Dance ripped her phone from the holster and punched in the singer’s number.

 

I SHOULD WRITE
a song about things like this, Kayleigh thought, thoroughly enjoying the bath, the soundtrack of Loretta Lynn, the violet scent of the candle she’d lit.

“The small pleasures,” she sang. No. “The little pleasures.” Scans better. The extra syllable helped.

It would be about how the tragedies in life, the things we can’t control, are often diminished, if not cancelled, by the small things.

“An antidote to pain.”

Nice line, she thought. Nobody’d ever used “antidote” in a song that she knew of.

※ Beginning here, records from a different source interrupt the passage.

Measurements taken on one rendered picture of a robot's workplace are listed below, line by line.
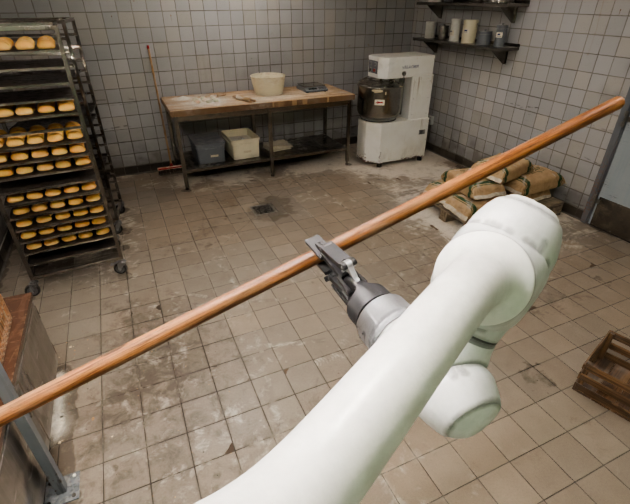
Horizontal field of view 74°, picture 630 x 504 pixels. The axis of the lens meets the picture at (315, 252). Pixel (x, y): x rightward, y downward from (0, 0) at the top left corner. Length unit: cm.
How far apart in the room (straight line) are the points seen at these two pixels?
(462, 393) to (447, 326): 18
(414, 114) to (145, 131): 338
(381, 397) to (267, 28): 568
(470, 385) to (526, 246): 16
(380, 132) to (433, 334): 524
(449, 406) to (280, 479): 29
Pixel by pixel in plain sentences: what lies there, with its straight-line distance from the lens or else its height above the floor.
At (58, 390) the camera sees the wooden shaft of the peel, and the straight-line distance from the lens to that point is 83.
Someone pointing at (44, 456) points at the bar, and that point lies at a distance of 226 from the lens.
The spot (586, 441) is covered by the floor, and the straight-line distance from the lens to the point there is 271.
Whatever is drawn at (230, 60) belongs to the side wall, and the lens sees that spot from 576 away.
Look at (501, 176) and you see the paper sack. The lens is 423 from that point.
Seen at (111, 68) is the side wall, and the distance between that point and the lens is 560.
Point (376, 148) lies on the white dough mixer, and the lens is 560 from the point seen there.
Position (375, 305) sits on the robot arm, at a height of 155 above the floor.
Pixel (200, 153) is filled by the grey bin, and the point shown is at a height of 37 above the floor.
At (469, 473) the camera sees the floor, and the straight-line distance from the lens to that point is 236.
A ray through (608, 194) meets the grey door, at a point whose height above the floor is 35.
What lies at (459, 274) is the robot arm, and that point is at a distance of 39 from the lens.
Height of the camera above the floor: 193
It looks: 31 degrees down
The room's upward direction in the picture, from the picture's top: straight up
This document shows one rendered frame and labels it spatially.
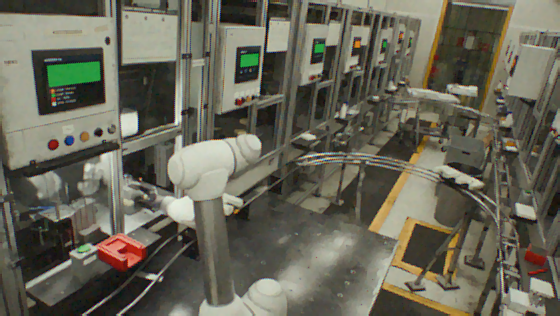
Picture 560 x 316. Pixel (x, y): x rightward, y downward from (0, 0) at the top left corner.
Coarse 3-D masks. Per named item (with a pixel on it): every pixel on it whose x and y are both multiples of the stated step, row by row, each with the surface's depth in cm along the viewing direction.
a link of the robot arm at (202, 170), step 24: (216, 144) 124; (168, 168) 120; (192, 168) 116; (216, 168) 121; (192, 192) 120; (216, 192) 122; (216, 216) 124; (216, 240) 125; (216, 264) 126; (216, 288) 127; (216, 312) 127; (240, 312) 130
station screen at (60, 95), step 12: (48, 60) 116; (60, 60) 119; (72, 60) 123; (84, 60) 127; (96, 60) 131; (48, 84) 118; (72, 84) 125; (84, 84) 129; (96, 84) 133; (48, 96) 119; (60, 96) 123; (72, 96) 126; (84, 96) 130; (96, 96) 135
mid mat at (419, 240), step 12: (408, 228) 385; (420, 228) 387; (432, 228) 390; (408, 240) 363; (420, 240) 366; (432, 240) 368; (444, 240) 370; (456, 240) 374; (396, 252) 343; (408, 252) 344; (420, 252) 346; (432, 252) 348; (444, 252) 350; (396, 264) 326; (408, 264) 327; (420, 264) 329; (432, 264) 331; (444, 264) 333; (456, 264) 335; (432, 276) 315
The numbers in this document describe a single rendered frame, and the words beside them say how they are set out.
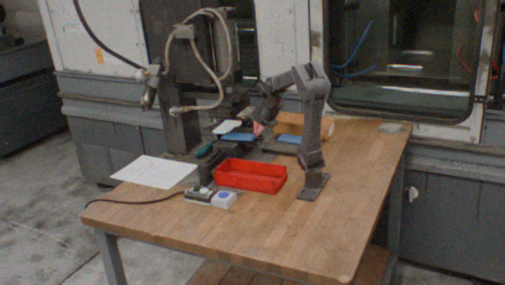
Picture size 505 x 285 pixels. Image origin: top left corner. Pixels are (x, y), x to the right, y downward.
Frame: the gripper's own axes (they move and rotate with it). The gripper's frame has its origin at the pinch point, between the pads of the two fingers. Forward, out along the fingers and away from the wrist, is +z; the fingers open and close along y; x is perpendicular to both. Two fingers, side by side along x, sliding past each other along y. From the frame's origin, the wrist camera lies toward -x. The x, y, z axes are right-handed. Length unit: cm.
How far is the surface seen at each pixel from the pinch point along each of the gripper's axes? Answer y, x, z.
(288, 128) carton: -5.9, -25.4, 2.1
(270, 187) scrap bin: -18.9, 22.9, 1.9
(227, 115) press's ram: 11.2, 9.2, -5.1
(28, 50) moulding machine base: 267, -145, 140
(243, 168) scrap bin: -4.3, 11.2, 9.5
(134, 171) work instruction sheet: 33, 23, 34
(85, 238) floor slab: 79, -32, 156
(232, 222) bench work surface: -16.6, 42.2, 9.1
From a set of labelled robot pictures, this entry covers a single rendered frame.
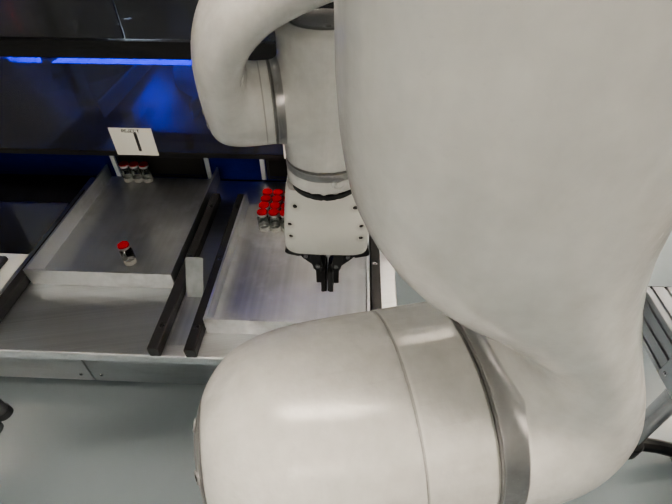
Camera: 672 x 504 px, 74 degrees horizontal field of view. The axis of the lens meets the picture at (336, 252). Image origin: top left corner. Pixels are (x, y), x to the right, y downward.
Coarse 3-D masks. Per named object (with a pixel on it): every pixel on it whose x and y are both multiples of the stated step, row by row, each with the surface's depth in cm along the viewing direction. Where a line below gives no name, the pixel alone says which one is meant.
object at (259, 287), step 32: (256, 224) 91; (224, 256) 79; (256, 256) 84; (288, 256) 84; (224, 288) 78; (256, 288) 78; (288, 288) 78; (320, 288) 78; (352, 288) 78; (224, 320) 69; (256, 320) 69; (288, 320) 69
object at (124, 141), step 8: (112, 128) 86; (120, 128) 86; (128, 128) 86; (136, 128) 86; (144, 128) 86; (112, 136) 87; (120, 136) 87; (128, 136) 87; (144, 136) 87; (152, 136) 87; (120, 144) 88; (128, 144) 88; (136, 144) 88; (144, 144) 88; (152, 144) 88; (120, 152) 90; (128, 152) 90; (136, 152) 90; (144, 152) 90; (152, 152) 89
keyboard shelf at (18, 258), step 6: (12, 258) 95; (18, 258) 95; (24, 258) 95; (6, 264) 93; (12, 264) 93; (18, 264) 93; (0, 270) 92; (6, 270) 92; (12, 270) 92; (0, 276) 91; (6, 276) 91; (0, 282) 90; (6, 282) 90; (0, 288) 88
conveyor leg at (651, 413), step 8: (664, 392) 116; (656, 400) 119; (664, 400) 116; (648, 408) 122; (656, 408) 119; (664, 408) 117; (648, 416) 122; (656, 416) 120; (664, 416) 118; (648, 424) 123; (656, 424) 121; (648, 432) 125; (640, 440) 128
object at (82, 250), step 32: (96, 192) 98; (128, 192) 99; (160, 192) 99; (192, 192) 99; (64, 224) 87; (96, 224) 91; (128, 224) 91; (160, 224) 91; (192, 224) 86; (64, 256) 84; (96, 256) 84; (160, 256) 84
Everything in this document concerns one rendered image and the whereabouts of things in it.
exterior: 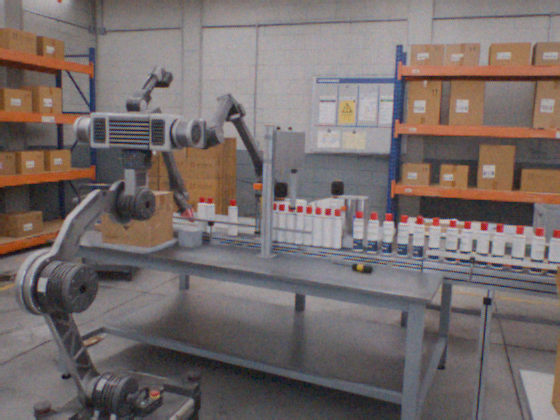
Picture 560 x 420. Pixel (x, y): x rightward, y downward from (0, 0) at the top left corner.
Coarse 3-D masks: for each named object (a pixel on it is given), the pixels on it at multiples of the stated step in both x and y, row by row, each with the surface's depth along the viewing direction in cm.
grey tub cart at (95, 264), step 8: (80, 184) 466; (88, 184) 466; (96, 184) 466; (104, 184) 466; (112, 184) 467; (80, 192) 469; (72, 200) 477; (80, 200) 471; (88, 264) 487; (96, 264) 488; (104, 264) 488; (112, 264) 488; (120, 264) 488
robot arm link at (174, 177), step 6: (168, 156) 293; (168, 162) 295; (174, 162) 298; (168, 168) 297; (174, 168) 298; (168, 174) 299; (174, 174) 298; (174, 180) 300; (180, 180) 303; (174, 186) 302
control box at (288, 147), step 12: (276, 132) 255; (288, 132) 257; (300, 132) 261; (276, 144) 255; (288, 144) 258; (300, 144) 262; (276, 156) 256; (288, 156) 259; (300, 156) 263; (276, 168) 257; (288, 168) 260; (300, 168) 264
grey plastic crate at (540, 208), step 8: (536, 208) 366; (544, 208) 346; (552, 208) 371; (536, 216) 365; (544, 216) 343; (552, 216) 337; (536, 224) 364; (544, 224) 342; (552, 224) 337; (544, 232) 341; (552, 232) 338
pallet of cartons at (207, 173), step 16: (224, 144) 631; (160, 160) 620; (176, 160) 615; (192, 160) 610; (208, 160) 605; (224, 160) 635; (160, 176) 624; (192, 176) 613; (208, 176) 608; (224, 176) 639; (192, 192) 615; (208, 192) 611; (224, 192) 643; (176, 208) 623; (224, 208) 646

Good. But then … wait. Hold on. You don’t have to write a song every five minutes.

But she didn’t actually
write
them. She never did. That was the secret. They wrote themselves.

In the other room she heard her phone ringing. Kayleigh debated. Ignore it. Four rings, then voicemail.

“I love the summer rain … It’s an antidote to pain….” Hm, she thought wryly. Awful! Just because some lines come fast doesn’t mean they’re any good. But part of being a pro is knowing what sucks and what doesn’t. She’d work on it.

Then, hearing the mobile trill again, she thought of Mary-Gordon. Was Suellyn calling because she was sick, did she want Kayleigh to bring a special toy from the house? Concern for the little girl was what prodded
Kayleigh out of the tub. She dried off and dressed fast in jeans and a blouse. Pulled on socks. And her glasses.

Maybe it was Alicia calling back. What exactly did she want to talk to her about, out of Bishop’s hearing?

Could be anything, she decided. The assistant and Bishop had never really gotten along. Her father liked women who fawned. Alicia did what she was supposed to for him—he was the head of the company—but there was always some tension between them because she would not kowtow to the big man.

She picked up the phone. Ah, Kathryn’s number. She hit the CALL-BACK button.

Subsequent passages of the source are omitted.